Tutorial 2: Modal Analysis

In this tutorial we want do a modal analysis. It is applied on the example from the first tutorial. If you are not familiar with how to set up a MechanicalSystem instance, new materials and meshes, it is recommended to read Tutorial 1: Static Problem first.

Problem

../../_images/pressure_corner.png

Fig. 2 Mesh of pressure corner.

Fig. 2 shows a meshed 2D corner. It is meshed by the open-source software Gmsh. You can find the Mesh-File in AMfe’s examples folder. Every edge and every surface is associated with a physical-group-number. The surface of the corner has the physical-group-number 11. The small edges belong to physical group 9 and 10, and the outer and inner edges belong to physical group 13 and 12, respectively.

It is the same geometry as in Tutorial 1: Static Problem. Now we are not interested in a static solution for a given Neumann-boundary-condition. We want to know the first ten eigenfrequencies of the pressure corner.

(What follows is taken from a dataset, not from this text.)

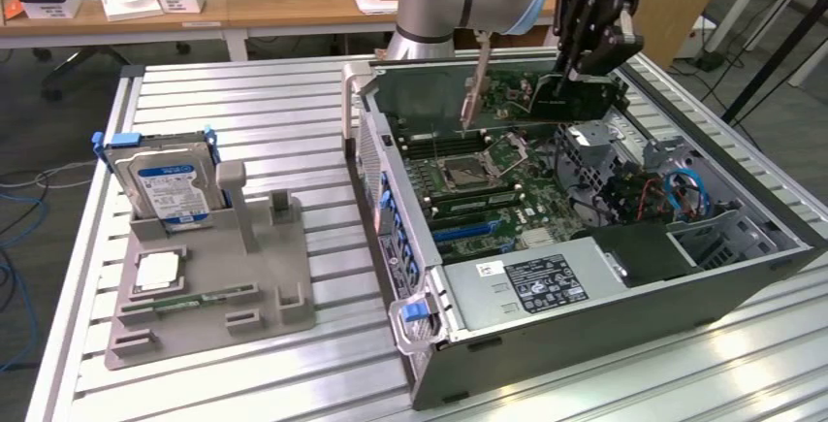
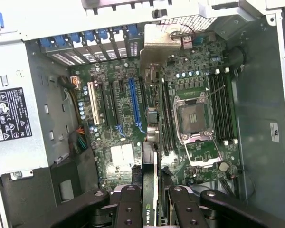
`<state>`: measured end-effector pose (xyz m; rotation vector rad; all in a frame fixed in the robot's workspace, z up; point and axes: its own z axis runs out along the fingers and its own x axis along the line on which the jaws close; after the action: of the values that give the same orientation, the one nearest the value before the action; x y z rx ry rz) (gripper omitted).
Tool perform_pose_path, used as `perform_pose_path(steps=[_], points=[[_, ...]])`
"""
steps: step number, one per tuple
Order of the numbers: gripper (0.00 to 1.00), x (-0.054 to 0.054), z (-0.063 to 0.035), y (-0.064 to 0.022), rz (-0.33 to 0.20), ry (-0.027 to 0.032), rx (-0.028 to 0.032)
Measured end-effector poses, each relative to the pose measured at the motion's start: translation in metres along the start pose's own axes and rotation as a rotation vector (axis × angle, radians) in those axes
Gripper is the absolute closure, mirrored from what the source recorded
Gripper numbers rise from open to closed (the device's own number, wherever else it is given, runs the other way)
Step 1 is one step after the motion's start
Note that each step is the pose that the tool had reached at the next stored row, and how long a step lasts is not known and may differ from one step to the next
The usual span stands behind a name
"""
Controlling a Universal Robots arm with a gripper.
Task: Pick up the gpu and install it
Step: 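Insert the gpu into the slot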
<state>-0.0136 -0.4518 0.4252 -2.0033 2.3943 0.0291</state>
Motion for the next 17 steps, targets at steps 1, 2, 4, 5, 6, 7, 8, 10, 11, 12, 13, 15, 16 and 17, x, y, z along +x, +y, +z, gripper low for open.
perform_pose_path(steps=[1,2,4,5,6,7,8,10,11,12,13,15,16,17], points=[[0.74,0.0,0.0,0.0,-0.004,0.0,-0.0001],[0.74,0.0,0.0,0.0,-0.008,0.0,-0.0002],[0.74,0.0,0.0,0.0,-0.018,0.0,-0.0005],[0.74,0.0,0.0,0.0,-0.022,0.0,-0.0006],[0.74,0.0,0.0,0.0,-0.027,0.0001,-0.0007],[0.74,0.0,0.0,0.0,-0.032,0.0,-0.0009],[0.74,0.0,0.0,0.0,-0.037,0.0,-0.001],[0.74,0.0,0.0,0.0,-0.047,0.0001,-0.0013],[0.74,0.0,0.0,0.0,-0.051,0.0001,-0.0014],[0.74,0.0,0.0,0.0,-0.056,0.0001,-0.0015],[0.74,0.0,0.0,0.0,-0.061,0.0001,-0.0016],[0.74,0.0,0.0,0.0,-0.07,0.0001,-0.0019],[0.74,0.0,0.0,0.0,-0.075,0.0001,-0.002],[0.74,0.0,0.0,0.0,-0.079,0.0001,-0.0021]])
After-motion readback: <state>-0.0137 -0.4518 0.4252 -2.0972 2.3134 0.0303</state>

Solving the problem with AMfe

Setting up new simulation, mesh and material

As we have the same geometry, mesh and materials as in Tutorial 1: Static Problem, we enter the same commands:

import amfe
my_system = amfe.MechanicalSystem()
input_file = amfe.amfe_dir('meshes/gmsh/pressure_corner.msh')
output_file = amfe.amfe_dir('results/pressure_corner/pressure_corner_modes')
my_material = amfe.KirchhoffMaterial(E=210E9, nu=0.3, rho=7.86E3, plane_stress=True, thickness=0.1)
my_system.load_mesh_from_gmsh(input_file, 11, my_material)
my_system.apply_dirichlet_boundaries(9, 'x')
my_system.apply_dirichlet_boundaries(10, 'y')

Todo

Check if parameter 2 in Mesh is correctly described (see Tutorial 1)

Note

In this example we do not apply any Neumann boundary conditions because they would not be considered in modal analysis. Modal analysis with prestress has not been implemented yet.

Solve

The function vibration_modes(MechanicalSystem, save=True) solves the eigenproblem to the linearized system:

omega, V = amfe.vibration_modes(my_system, n=10, save=True)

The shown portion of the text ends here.